Бестселлер | страница 15
– Знаю, это стихи Рославлева, – сказал Горький. – Не ахти умные, Леня. А примечательно то, что Искариот нынче претендует на знамение времени. Предал Бога, а Бога-то предать не пустячок. И глупо думать, что он польстился на тридцать сребреников… Ты бы, Леонид, прочел… – Горький твердым пальцем больно тыкал настольные книги. То были: «Иуда и Христос» Векселя; рассказ Тода Гедбера; «Искариот», драма в стихах Голованова.
Андреев отстраненно повел плечом.
– Не стану, брат. Запутают, с толку собьют. – Замкнул решительно – Не надо, не надо. Лучше уж я тебя послушаю…
Горький – читатель неустанный, жадный, памятливый – назвал некоего Раймарса, век восемнадцатый, писал о Христе без пиетета: еврей из Назарета – политик, стремившийся освободить народ свой от римского владычества. Так иль не так, а надо нам признать: догматический Христос– не предмет биографии; биографический – не слишком уж подходит для изложения догматов.
Окающий лектор пропускал сквозь усы тугой табачный дым. Андреев подумал: зубы Алексея скоро пожелтеют. Не желая быть послушником, встрял со своими соображениями о Евангелиях: Матфей говорит, что Иуда повесился, а все другие евангелисты ни гу-гу, да вот никто этого не замечает и на сию тему не разномыслит…

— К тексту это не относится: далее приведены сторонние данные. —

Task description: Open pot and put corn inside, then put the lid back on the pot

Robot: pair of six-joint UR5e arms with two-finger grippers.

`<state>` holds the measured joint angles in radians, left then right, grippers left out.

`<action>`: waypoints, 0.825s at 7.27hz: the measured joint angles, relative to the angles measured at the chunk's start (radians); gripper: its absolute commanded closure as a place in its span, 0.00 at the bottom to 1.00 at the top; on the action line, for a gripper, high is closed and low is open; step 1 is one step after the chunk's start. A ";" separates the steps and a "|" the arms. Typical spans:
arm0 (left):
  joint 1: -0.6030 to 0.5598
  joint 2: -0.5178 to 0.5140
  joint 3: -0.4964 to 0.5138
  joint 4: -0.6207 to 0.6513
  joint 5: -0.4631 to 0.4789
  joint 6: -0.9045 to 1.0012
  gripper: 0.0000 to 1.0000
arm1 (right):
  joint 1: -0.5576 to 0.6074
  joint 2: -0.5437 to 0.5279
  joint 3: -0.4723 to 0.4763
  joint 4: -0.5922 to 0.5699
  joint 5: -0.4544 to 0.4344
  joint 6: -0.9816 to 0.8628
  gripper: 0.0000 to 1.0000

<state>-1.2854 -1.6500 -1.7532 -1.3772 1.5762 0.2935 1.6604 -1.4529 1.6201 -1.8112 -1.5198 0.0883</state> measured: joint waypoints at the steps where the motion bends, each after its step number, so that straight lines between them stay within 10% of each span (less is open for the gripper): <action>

Да, один Матфей, согласился Горький. И ведь он-то и есть самый достоверный свидетель. Очевидец. Назаретянина видел и слушал на расстоянии локтя. В одно время в Капернауме жительствовал. Не захолустье, нет. Торговля, легионеры, таможня. Матфей служил мытарем. Зачем, спрашивается, Христу сборщик налогов? А он, видишь ты, чиновника-то и призвал к апостольскому служению… Свидетельство об Иуде важное. В сознании обыденном: иудеи кто? Не христов народ, а иудин. Происхождение Христа долго в забвении пребывало, Лютер напомнил: еврей. Да? Ну, а евангелисты тоже евреи, а вот о покаянии-то, о раскаянии Иуды – воды в рот набрали.
Возвращались молча, каждый в своих мыслях. Андреев колотил тростью по стволам кипарисов. Он не желал подвергаться воздействию чужих мыслей. Тем больше не желал, чем больше не умел их опровергнуть. Ну и пусть, ну и пусть, у него своя идея.
И утвердился в тяжелом кресле черного дерева. И попросил зажечь огромный сажистый камин. Огонь взялся рьяно, гулко. Это было приятно. Неприятной была возня со стальными перьями. Черт дери, они, как обычно, цепляли бумагу и этим, сбивая ритм и скорость записи, унижали автора; округлые полупечатные буквы, толкаясь боками и плечами, выстраивались в слово, как недотепы-новобранцы. Перья он менял безжалостно, но рассказ, и вправду, написал в один присест, который длился три недели.